Start of Source material

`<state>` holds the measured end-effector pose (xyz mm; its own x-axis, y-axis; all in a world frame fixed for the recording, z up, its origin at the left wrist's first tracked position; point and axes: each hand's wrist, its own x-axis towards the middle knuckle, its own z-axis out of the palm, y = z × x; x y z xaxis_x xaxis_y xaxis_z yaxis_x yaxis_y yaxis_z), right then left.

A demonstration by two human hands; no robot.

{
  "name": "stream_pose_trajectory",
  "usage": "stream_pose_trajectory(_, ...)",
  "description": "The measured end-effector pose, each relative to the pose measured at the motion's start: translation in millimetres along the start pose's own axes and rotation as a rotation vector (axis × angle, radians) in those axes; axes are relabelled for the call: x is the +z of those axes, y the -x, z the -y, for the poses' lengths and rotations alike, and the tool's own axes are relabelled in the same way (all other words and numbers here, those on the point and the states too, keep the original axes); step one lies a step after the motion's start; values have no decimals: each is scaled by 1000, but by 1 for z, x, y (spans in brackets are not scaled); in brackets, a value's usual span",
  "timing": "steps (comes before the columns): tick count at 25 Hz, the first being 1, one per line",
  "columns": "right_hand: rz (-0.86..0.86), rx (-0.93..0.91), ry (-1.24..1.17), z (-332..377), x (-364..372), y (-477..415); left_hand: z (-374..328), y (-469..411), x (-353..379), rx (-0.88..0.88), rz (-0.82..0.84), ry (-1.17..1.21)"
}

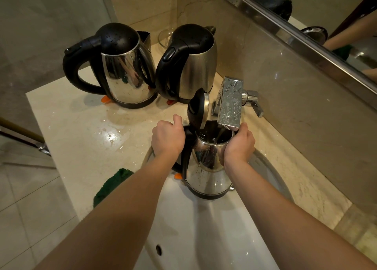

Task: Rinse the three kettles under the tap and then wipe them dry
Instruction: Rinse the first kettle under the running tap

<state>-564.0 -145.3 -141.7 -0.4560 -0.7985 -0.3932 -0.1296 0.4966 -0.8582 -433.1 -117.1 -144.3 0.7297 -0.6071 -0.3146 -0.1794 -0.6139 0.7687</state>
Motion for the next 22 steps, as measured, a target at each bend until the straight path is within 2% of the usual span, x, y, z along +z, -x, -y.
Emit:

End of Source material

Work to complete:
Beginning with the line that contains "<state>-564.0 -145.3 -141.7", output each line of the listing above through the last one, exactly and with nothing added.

Finished task:
<state>-564.0 -145.3 -141.7 -0.4560 -0.7985 -0.3932 -0.1296 0.4966 -0.8582 -433.1 -117.1 -144.3 0.7297 -0.6071 -0.3146 -0.1794 -0.6139 0.7687</state>
Motion for the next 22 steps, as measured, a target at each bend until the straight path is within 2% of the usual span, x, y, z along +z, -x, -y.
Emit:

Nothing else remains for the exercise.